Take every line from the listing below that includes "about" and copy it.
== Segment start ==
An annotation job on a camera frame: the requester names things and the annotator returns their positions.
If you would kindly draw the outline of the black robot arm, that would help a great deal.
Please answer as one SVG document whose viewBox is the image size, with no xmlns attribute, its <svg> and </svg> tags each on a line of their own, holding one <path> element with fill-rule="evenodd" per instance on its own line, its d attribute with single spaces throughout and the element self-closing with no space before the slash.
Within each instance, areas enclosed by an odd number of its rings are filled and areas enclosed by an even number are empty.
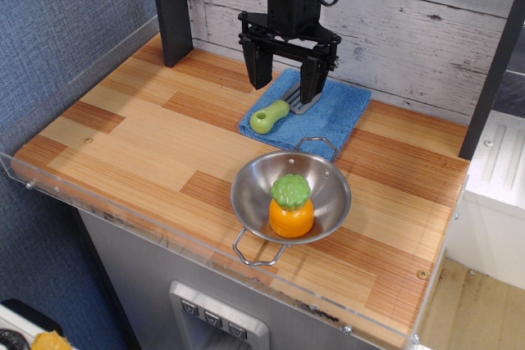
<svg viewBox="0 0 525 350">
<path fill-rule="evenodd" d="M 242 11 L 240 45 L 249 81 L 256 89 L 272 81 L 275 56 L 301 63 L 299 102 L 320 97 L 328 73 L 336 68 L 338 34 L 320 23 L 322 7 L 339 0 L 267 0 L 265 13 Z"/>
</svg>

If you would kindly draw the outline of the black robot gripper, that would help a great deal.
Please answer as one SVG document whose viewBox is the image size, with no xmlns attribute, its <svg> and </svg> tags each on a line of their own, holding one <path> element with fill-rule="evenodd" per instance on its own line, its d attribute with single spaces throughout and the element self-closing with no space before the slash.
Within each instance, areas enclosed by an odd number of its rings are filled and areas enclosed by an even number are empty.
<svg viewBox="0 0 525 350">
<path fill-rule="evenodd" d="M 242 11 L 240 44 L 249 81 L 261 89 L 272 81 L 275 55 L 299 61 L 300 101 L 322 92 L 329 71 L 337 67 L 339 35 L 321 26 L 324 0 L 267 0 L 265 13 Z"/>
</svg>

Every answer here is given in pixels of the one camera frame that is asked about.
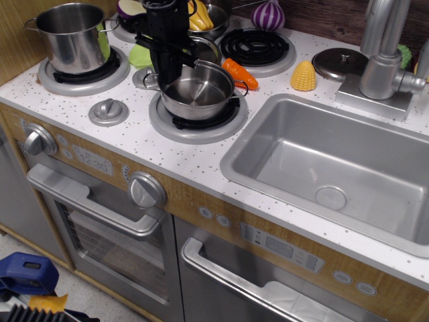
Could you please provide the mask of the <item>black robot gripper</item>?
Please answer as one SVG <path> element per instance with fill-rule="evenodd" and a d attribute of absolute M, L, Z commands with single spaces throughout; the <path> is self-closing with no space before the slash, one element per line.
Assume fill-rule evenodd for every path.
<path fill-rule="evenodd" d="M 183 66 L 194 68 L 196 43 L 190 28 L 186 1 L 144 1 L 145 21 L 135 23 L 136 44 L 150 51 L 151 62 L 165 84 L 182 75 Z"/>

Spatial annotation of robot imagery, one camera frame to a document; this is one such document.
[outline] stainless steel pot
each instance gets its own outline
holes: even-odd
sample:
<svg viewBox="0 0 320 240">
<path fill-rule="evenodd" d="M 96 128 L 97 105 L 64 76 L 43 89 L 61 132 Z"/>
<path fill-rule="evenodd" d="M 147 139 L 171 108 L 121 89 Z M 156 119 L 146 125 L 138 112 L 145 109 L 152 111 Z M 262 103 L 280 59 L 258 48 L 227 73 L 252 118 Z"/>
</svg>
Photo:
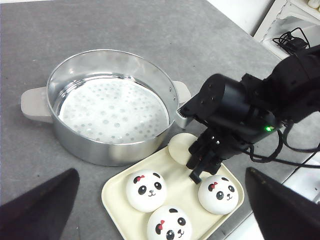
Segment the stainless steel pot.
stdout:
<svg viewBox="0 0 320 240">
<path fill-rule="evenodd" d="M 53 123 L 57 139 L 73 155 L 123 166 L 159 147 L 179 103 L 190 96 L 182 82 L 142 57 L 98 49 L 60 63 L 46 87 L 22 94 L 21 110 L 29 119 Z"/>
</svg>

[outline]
== Segment end ==
== Segment start ==
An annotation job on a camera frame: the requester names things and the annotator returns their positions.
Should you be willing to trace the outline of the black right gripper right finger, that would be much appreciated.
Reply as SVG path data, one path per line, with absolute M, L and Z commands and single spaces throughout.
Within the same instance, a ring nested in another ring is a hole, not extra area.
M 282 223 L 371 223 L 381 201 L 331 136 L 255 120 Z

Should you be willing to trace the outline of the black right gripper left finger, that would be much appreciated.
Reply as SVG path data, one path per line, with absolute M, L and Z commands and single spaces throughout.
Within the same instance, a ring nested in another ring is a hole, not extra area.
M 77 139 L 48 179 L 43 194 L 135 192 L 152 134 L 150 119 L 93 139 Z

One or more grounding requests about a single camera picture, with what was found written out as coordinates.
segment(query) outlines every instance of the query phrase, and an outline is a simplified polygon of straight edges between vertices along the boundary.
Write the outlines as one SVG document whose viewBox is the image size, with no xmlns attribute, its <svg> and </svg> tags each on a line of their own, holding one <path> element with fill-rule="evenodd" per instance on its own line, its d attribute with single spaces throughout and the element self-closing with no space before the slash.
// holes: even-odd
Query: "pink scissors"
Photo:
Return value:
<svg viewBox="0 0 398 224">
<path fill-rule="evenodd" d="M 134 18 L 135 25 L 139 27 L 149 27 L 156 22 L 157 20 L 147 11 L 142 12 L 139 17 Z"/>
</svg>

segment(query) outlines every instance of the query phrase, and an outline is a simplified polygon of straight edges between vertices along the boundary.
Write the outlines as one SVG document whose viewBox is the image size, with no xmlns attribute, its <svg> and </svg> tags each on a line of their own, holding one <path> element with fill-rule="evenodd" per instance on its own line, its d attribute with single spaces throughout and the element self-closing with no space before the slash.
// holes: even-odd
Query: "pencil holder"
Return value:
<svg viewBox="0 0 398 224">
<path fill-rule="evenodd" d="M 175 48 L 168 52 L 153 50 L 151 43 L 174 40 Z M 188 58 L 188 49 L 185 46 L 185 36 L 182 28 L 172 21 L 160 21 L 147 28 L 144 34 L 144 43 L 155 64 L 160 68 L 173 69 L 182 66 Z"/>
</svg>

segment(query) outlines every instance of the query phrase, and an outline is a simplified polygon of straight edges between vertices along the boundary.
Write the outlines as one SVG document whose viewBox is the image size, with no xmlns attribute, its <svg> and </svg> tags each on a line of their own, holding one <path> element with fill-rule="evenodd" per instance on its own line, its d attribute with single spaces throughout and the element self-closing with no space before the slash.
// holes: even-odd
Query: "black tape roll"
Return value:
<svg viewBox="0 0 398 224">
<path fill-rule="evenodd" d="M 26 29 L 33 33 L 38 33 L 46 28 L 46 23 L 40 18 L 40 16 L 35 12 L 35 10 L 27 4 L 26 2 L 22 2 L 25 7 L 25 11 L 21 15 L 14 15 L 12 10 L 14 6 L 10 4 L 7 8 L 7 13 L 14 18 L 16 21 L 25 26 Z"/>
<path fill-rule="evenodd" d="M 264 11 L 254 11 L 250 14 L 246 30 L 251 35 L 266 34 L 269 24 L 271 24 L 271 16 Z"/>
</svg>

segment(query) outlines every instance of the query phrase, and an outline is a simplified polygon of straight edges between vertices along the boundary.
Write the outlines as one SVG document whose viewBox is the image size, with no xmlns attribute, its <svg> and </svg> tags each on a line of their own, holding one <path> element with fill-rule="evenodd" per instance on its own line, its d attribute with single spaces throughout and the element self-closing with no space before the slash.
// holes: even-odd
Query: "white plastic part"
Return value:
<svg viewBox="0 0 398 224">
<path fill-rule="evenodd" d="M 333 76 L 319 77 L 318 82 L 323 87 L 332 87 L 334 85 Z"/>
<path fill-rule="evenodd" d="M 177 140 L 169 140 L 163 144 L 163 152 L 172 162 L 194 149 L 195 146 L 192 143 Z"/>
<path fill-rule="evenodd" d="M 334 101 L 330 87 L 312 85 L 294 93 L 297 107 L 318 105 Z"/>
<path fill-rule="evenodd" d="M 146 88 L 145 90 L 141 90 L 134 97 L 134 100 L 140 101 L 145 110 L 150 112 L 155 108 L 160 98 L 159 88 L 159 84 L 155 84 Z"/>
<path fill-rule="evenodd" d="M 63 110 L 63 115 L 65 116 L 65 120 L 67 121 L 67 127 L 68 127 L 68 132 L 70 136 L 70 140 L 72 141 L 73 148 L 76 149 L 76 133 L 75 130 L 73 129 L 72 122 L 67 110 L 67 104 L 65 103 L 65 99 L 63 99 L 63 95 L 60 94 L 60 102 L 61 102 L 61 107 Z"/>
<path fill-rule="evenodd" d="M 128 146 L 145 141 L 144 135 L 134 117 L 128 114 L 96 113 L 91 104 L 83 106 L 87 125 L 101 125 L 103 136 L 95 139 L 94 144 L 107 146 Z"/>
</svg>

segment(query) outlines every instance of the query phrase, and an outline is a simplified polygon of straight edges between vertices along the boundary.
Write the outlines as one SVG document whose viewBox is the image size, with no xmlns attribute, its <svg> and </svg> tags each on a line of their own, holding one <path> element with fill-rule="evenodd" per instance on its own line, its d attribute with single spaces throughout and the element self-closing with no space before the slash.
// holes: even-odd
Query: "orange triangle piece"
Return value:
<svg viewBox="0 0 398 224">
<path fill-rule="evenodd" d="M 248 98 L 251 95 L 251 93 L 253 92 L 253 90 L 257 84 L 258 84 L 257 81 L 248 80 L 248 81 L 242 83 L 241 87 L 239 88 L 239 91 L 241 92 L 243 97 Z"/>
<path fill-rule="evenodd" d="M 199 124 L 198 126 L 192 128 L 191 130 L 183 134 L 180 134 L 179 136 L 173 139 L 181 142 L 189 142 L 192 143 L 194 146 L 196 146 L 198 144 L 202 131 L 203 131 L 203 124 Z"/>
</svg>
== Segment end ==
== Segment start ==
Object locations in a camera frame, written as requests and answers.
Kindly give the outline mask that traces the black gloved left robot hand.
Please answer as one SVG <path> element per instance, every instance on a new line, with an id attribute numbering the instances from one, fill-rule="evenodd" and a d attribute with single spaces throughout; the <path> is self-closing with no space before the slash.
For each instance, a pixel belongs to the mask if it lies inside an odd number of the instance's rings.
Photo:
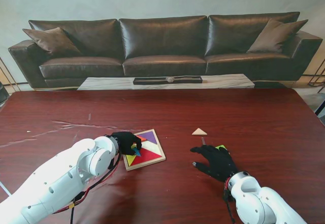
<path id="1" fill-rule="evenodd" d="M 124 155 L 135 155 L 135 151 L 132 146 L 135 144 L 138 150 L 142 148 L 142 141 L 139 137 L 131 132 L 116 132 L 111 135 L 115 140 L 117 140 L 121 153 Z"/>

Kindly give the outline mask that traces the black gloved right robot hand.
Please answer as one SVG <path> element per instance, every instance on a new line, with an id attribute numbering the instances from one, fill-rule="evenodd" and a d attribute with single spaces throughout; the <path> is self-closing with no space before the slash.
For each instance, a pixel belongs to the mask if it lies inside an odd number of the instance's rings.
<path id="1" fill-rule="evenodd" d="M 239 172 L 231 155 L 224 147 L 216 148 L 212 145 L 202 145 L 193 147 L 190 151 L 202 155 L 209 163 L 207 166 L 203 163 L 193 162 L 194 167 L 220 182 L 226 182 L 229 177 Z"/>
== Segment end ==
## REPLY
Every answer here is given in pixels of the one camera frame that is asked about.
One or more grounding requests about a single camera picture, with what was found written out as coordinates.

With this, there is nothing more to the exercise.